**About this task:** Of the lines in the data below, write out exactly those from the one holding "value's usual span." through the one holding "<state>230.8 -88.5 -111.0", both included.

*** Block opens ***

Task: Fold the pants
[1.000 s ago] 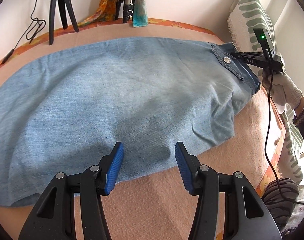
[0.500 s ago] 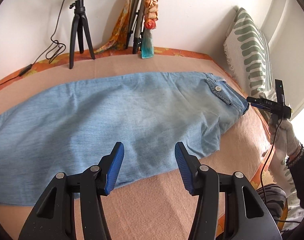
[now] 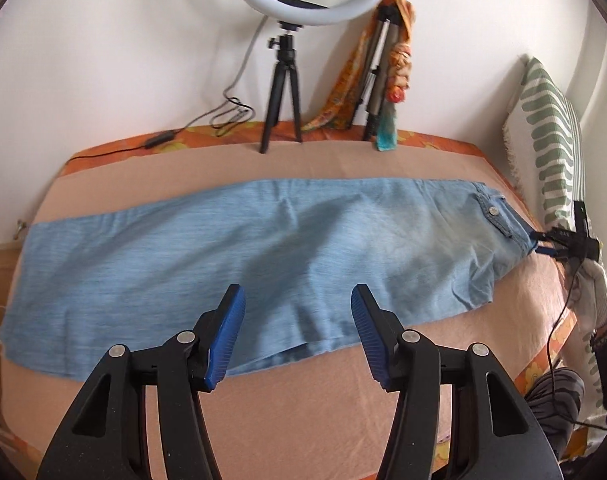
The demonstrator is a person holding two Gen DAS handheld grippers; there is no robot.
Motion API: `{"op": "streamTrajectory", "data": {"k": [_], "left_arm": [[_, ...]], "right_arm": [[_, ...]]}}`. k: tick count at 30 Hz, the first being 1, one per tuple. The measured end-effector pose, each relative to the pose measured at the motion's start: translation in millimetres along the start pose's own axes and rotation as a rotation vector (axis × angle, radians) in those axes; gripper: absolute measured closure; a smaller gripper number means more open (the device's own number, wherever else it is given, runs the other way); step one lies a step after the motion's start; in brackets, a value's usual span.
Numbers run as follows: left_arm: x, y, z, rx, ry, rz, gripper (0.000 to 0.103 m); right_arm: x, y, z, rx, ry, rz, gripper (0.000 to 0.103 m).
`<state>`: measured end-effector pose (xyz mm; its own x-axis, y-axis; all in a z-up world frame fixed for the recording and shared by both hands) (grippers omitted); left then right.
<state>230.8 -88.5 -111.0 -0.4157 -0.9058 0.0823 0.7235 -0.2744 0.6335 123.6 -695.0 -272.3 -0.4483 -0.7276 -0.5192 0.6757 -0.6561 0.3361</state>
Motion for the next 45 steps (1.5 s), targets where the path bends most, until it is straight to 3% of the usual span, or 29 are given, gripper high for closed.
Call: {"op": "streamTrajectory", "data": {"k": [3, 11, 13, 14, 15, 18, 20, 23, 25, 32, 37, 40, 42, 45], "left_arm": [[-42.4, -2.7, 18.8, 0.023, 0.071, 0.052, 0.048], [-150.2, -39.0, 67.3, 0.065, 0.221, 0.245, 0.048], [-169.4, -52.3, 73.3, 0.061, 0.243, 0.282, 0.048], [-176.5, -58.4, 76.2, 0.058, 0.252, 0.296, 0.048], [-183.7, -63.5, 77.6, 0.057, 0.259, 0.31, 0.048], [-199.2, -73.8, 78.0, 0.056, 0.271, 0.343, 0.048], [-207.0, -78.9, 76.7, 0.054, 0.282, 0.36, 0.048], [-214.6, -84.2, 72.3, 0.047, 0.296, 0.372, 0.048], [-219.9, -89.0, 70.2, 0.038, 0.299, 0.38, 0.048], [-254.4, -111.4, 71.2, 0.033, 0.32, 0.443, 0.048], [-290.4, -126.7, 74.7, 0.041, 0.333, 0.52, 0.048], [-308.9, -135.5, 71.6, 0.049, 0.305, 0.577, 0.048], [-319.6, -141.3, 67.1, 0.055, 0.287, 0.612, 0.048], [-333.6, -150.5, 56.8, 0.055, 0.249, 0.666, 0.048]], "right_arm": [[-8.7, -17.0, -7.9, -0.037, 0.09, -0.047, 0.031], [-37.7, -9.1, -26.6, 0.022, 0.083, -0.021, 0.031], [-40.6, -4.2, -27.5, 0.049, 0.069, -0.024, 0.045], [-39.9, -1.2, -26.5, 0.061, 0.05, -0.024, 0.065], [-38.6, 1.2, -24.4, 0.07, 0.031, -0.027, 0.077], [-47.8, 12.9, -4.1, 0.109, 0.061, -0.007, 0.088], [-68.5, 23.8, 19.9, 0.161, 0.049, 0.099, 0.089], [-107.6, 37.9, 51.5, 0.236, 0.006, 0.293, 0.09], [-113.5, 45.6, 54.6, 0.26, -0.042, 0.339, 0.09], [-51.8, 36.7, -11.9, 0.123, -0.233, 0.266, 0.091], [-47.8, 28.7, -18.3, 0.085, -0.297, 0.29, 0.087], [-57.9, 24.7, -5.9, 0.086, -0.309, 0.295, 0.07], [-66.8, 18.3, 4.1, 0.093, -0.31, 0.301, 0.053], [-82.8, 3.5, 15.7, 0.093, -0.296, 0.309, 0.05]]}}
Point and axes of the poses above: each gripper's, at about its wrist camera, not at the fingertips, and z roughly against the way its jaws point, x to its right, y to its top, the point moved 9 cm from there along -z, roughly the way its jaws point, and after that the axes turned 4 degrees about -z, right-handed, at the moved point
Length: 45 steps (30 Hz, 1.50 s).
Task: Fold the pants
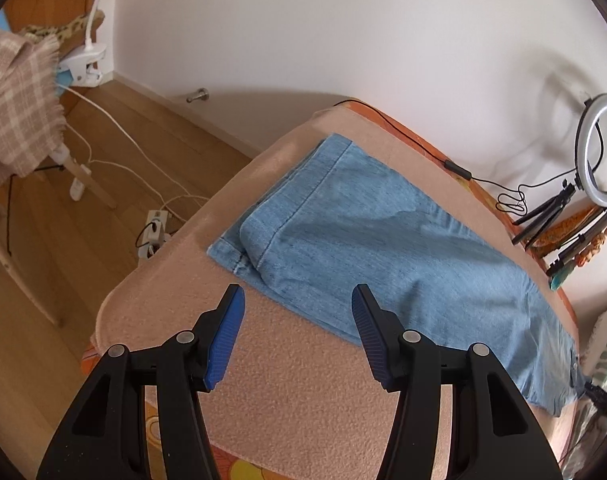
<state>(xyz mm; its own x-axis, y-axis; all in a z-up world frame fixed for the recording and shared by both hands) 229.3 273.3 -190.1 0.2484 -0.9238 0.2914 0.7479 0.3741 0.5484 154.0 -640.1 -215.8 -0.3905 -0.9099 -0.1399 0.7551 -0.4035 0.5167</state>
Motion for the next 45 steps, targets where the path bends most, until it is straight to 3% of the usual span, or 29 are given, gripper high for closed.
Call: {"op": "streamTrajectory", "data": {"k": [5, 10, 16, 23, 26, 34, 38, 45], "left_arm": [[-17.9, 0.5, -24.3, -0.027, -0.02, 0.068, 0.048], [-26.2, 7.8, -36.4, -0.015, -0.048, 0.123, 0.048], [-20.2, 16.3, -44.0, -0.013, -0.07, 0.083, 0.048], [-26.5, 29.2, -44.5, -0.008, -0.072, 0.051, 0.048], [-30.5, 31.9, -46.1, -0.011, -0.064, 0.036, 0.048], [-4.6, 26.9, -59.4, -0.064, -0.134, -0.052, 0.048], [6.2, 31.8, -38.0, -0.019, -0.204, -0.044, 0.048], [-18.6, 28.9, -35.0, -0.029, -0.121, -0.03, 0.048]], "right_arm": [[-40.5, -17.1, 33.6, 0.025, 0.025, 0.054, 0.05], [-115.7, -47.3, 62.1, 0.018, 0.191, 0.148, 0.049], [-233.2, -92.0, 64.7, -0.014, 0.355, 0.347, 0.05], [-342.2, -141.0, 52.0, -0.054, 0.434, 0.558, 0.05], [-360.8, -153.0, 50.2, -0.072, 0.461, 0.575, 0.05], [-384.5, -158.6, 42.1, -0.098, 0.455, 0.588, 0.05], [-397.0, -156.1, 47.4, -0.09, 0.458, 0.601, 0.05], [-440.8, -166.8, 49.1, -0.091, 0.481, 0.667, 0.05]]}}
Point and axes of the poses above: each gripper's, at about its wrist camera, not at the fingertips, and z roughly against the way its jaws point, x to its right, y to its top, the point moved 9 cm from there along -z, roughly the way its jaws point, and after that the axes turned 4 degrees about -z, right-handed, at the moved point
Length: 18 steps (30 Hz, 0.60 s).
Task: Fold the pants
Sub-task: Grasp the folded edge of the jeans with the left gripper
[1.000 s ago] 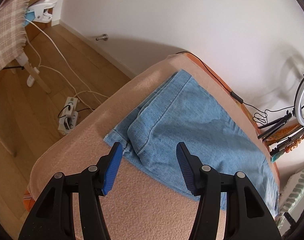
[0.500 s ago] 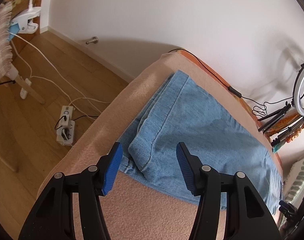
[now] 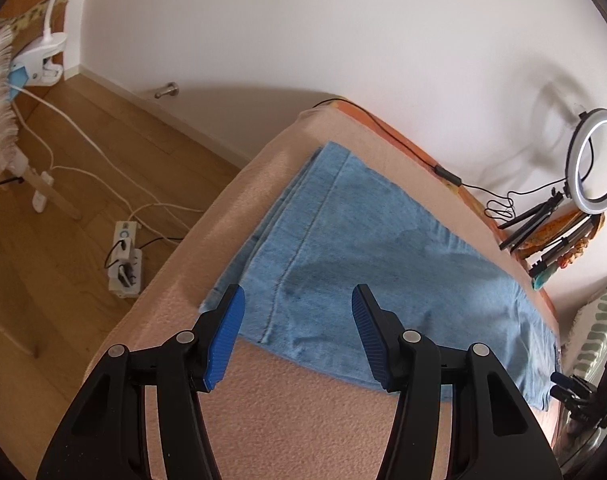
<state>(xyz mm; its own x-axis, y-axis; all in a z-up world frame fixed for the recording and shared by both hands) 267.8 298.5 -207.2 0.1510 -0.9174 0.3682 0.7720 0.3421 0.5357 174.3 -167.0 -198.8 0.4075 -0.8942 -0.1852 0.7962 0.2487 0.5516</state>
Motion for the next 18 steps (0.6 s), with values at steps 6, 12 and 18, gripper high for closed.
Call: {"op": "streamTrajectory", "data": {"k": [6, 12, 18], "left_arm": [[-24.0, -22.3, -11.2, -0.044, -0.06, 0.172, 0.048], [-21.7, -27.1, -21.4, 0.0, -0.129, 0.263, 0.043], [-16.6, -12.7, -27.4, 0.07, -0.208, 0.338, 0.043]], "right_arm": [[-34.1, 7.3, -15.3, -0.007, 0.015, 0.064, 0.05], [-50.7, 14.0, -28.2, -0.02, 0.036, 0.069, 0.05], [-60.5, 19.5, -34.0, -0.021, 0.039, 0.072, 0.05]]}}
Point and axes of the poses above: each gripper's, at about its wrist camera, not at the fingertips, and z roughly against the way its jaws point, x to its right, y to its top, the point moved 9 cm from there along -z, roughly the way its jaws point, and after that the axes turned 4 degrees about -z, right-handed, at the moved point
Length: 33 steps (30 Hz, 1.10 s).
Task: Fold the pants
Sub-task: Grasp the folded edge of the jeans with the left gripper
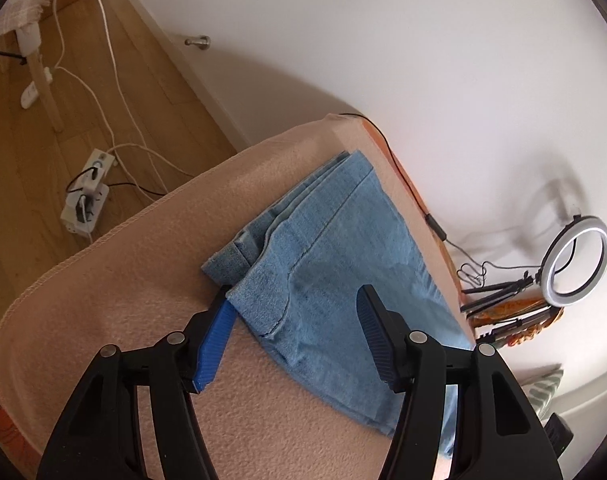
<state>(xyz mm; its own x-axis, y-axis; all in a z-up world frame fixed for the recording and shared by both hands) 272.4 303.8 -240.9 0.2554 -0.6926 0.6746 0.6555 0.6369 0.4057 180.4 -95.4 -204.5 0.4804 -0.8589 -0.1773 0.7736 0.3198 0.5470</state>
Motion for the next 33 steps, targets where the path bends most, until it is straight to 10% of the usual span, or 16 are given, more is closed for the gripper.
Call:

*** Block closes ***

**Written answer:**
Motion API: `{"op": "streamTrajectory", "data": {"k": [_], "left_arm": [[_, ...]], "right_arm": [[_, ...]]}}`. k: tick count at 30 Hz, the first being 1, one per tuple. The measured end-effector pose, each relative to the pose measured at the motion's start: translation in millimetres along the start pose's own axes and rotation as a rotation vector (axis × angle, radians) in those axes; gripper: absolute measured closure; a smaller gripper number means more open (the device's own number, wherever else it is given, runs the other way); step one lies a step after the motion's start; in brackets, a value's usual span.
Numbers run as follows: left_arm: x, y, z, rx, ry, rz, gripper (0.000 to 0.103 m); right_arm: x, y, z, rx, ry, rz, gripper (0.000 to 0.103 m).
`<state>`: measured end-effector pose (xyz mm; its own x-axis, y-axis; all in a z-up world frame fixed for the recording and shared by both hands) (grippers omitted); left then right.
<state>230.8 -88.5 -111.0 -0.4157 -0.9058 0.0823 0.7235 -0.2744 0.6335 123.6 -695.0 -272.3 -0.4483 -0.7276 -0.5192 0.6757 -0.6561 0.3361</state>

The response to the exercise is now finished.